Sophia NLU Engine v1.0 Released
Sophia NLU Engine v1.0 Released
We're proud to release the Sophia NLU Engine v1.0, a lightweight, robust NLU (natural language understanding) engine developed in Rust, prioritizing efficiency and performance. Its compact, self-contained nature processes up to 20,000 words/sec with a highly accurate POS tagger, phrase interpreter, automated spelling corrections, and more.
Its privacy focused, self-contained design—free of external dependencies, API calls, or bulky PyTorch models—enables instant setup for in-house robust NLU solutions. Requires only a small Rust library and a 79MB (base) or 177MB (full) vocabulary data store making it suitable for even wearables.
If you deploy AI agents of any kind and wish for a better way to understand what your users are saying with no API calls or monthly bills, Sophia may be for you.

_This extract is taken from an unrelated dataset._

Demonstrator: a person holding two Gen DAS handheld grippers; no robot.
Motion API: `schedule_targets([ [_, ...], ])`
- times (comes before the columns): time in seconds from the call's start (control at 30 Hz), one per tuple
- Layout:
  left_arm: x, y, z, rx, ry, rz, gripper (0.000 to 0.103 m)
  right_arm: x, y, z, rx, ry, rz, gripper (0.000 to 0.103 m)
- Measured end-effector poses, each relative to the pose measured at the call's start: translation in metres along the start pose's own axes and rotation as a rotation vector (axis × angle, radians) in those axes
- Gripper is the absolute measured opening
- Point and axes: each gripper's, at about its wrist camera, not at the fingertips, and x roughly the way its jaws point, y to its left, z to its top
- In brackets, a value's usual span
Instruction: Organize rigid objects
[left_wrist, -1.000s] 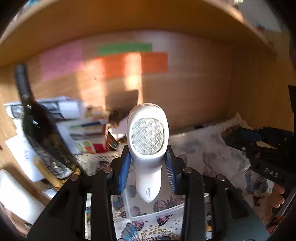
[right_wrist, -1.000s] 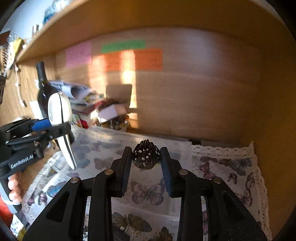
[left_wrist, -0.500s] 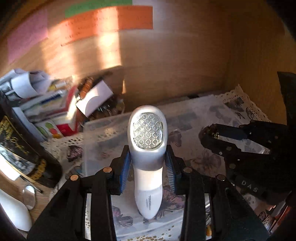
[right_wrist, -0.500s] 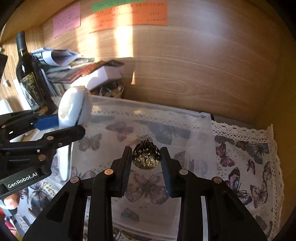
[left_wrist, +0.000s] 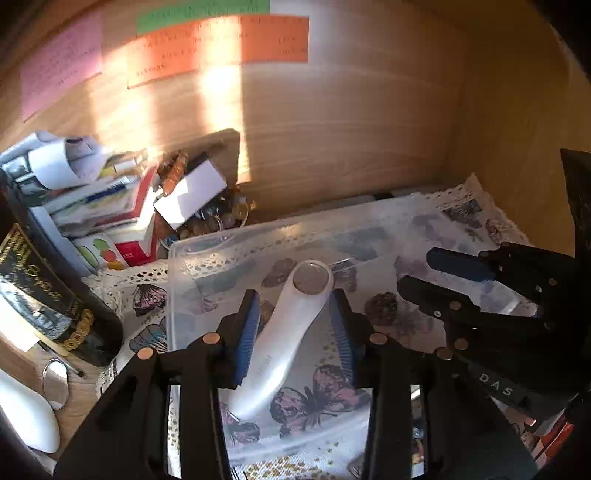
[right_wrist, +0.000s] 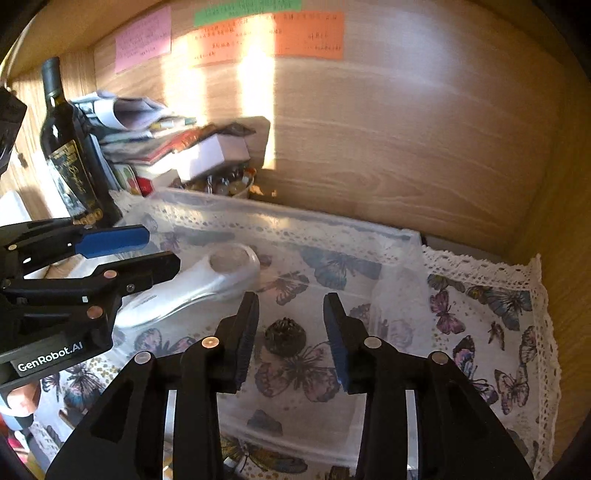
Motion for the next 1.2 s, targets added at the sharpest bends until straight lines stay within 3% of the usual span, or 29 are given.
schedule_targets([
  [0.17, -0.030, -0.001, -0.001, -0.009, -0.068, 0.008, 0.057, -0.038, -0.001, 0.001, -0.001, -0.091, -0.008, 0.046],
  [0.4, -0.077, 0.000, -0.016, -0.027, -0.152, 0.030, 0.087, -0.091, 0.010, -0.007, -0.023, -0.218, -0.045, 0.068],
  [0.5, -0.095, 0.002, -0.028, -0.040, -0.177, 0.045, 0.098, -0.108, 0.014, -0.017, -0.024, -0.250, -0.059, 0.073],
  [0.7, -0.109, 0.012, -0.054, -0.074, -0.160, 0.045, 0.100, -0.123, 0.014, -0.042, 0.020, -0.243, -0.056, 0.076],
  [1.03, -0.084, 0.012, -0.105, -0.077, -0.040, 0.030, 0.100, -0.107, 0.004, -0.091, 0.076, -0.112, -0.086, 0.076],
  [1.07, -0.080, 0.010, -0.109, -0.071, -0.025, 0.020, 0.098, -0.105, 0.002, -0.096, 0.081, -0.097, -0.089, 0.076],
  [1.13, -0.070, 0.006, -0.116, -0.051, 0.014, 0.003, 0.083, -0.101, -0.001, -0.103, 0.091, -0.071, -0.094, 0.076],
  [1.2, -0.062, 0.003, -0.121, -0.035, 0.054, -0.021, 0.075, -0.097, -0.005, -0.110, 0.102, -0.046, -0.097, 0.076],
])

It boasts:
- Extensive vocabulary of 914k (full) / 145k (base) words, including 65k MWEs (multi-word entities), 79k named entities, along with stems, plurals, synonyms, a vast multi-hierarchical categorization system, and more.
- Highly accurate POS tagger with custom model architecture.
- Automated spelling corrections.
- Advanced phrase interpreter that segments input into digestible phrases of verb / noun clauses.
Premium features are available including:
- Binary application with localhost RPC server for instant setup across languages.
- Easily import custom named entities into the vocabulary.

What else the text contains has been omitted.